= Noriyoshi Shibata =

Japanese photographer

Noriyoshi Shibata or Nori Shibata (柴田 のりよし, Shibata Noriyoshi) is a Japanese photographer who specializes in documenting Tibet and China.

Shibata was born in Nagasaki in 1966. After graduating from Keio University (Tokyo) in 1990 he joined Kyodo News, but he left and turned freelance in 1995.

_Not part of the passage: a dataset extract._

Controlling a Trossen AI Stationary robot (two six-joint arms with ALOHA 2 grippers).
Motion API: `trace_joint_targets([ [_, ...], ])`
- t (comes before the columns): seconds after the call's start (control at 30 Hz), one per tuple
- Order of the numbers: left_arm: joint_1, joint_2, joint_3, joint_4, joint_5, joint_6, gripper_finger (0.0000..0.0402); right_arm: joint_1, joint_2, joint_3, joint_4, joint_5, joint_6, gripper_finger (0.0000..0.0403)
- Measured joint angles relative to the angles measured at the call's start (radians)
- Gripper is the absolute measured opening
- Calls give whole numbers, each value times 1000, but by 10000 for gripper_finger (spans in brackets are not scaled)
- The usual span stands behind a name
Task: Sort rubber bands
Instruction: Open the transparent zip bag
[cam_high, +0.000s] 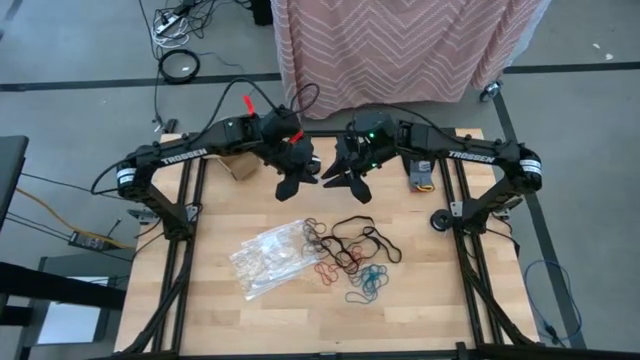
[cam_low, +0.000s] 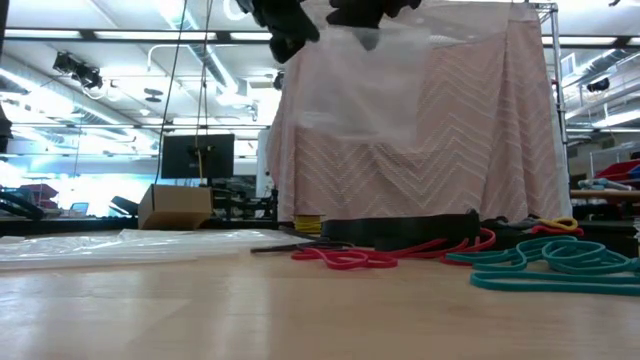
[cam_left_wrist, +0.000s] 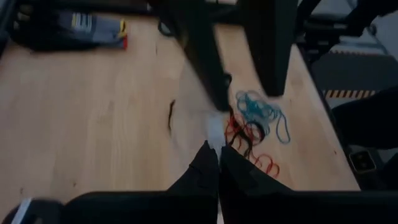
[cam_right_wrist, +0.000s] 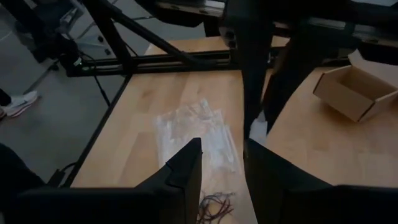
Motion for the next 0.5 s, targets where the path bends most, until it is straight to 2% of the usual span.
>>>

Shibata's photographs of Tibet have appeared in his book Tibetans; those of China and Northern Ireland have appeared in photographic magazines.

==Exhibitions==
- "Lhasa", Wakita Gallery (Nagoya), 1993.
- "Shangri-La at the End of a Century" (秘境の世紀末). Kodak Photo Salon (Ginza, Tokyo), 1997.
- "The Land of Kesar" (ケサルの楽土). Minolta Photo Space (Shinjuku, Tokyo), 1998.
- "Tibetans". Nikon Salon (Shinjuku, Tokyo), 2005.
- "Alley Theater in Canton" (広東路地裏劇場). Olympus Gallery (Kanda, Tokyo), 2005.
- "Children from a Village of Acrobats" (雑技の郷の子供たち). Konica Minolta Plaza (Shinjuku, Tokyo), 2007.
- "Back-Street Mandala" (路地裏マンダラ). Nikon Salon (Shinjuku, Tokyo), 2007.
- "Pre-Olympic Beijing" (五輪前 北京). Konica Minolta Plaza (Shinjuku, Tokyo), 2008.

==Book==
- Tibetans. Hakodate: Mole, 2002. ISBN 4-938628-48-1.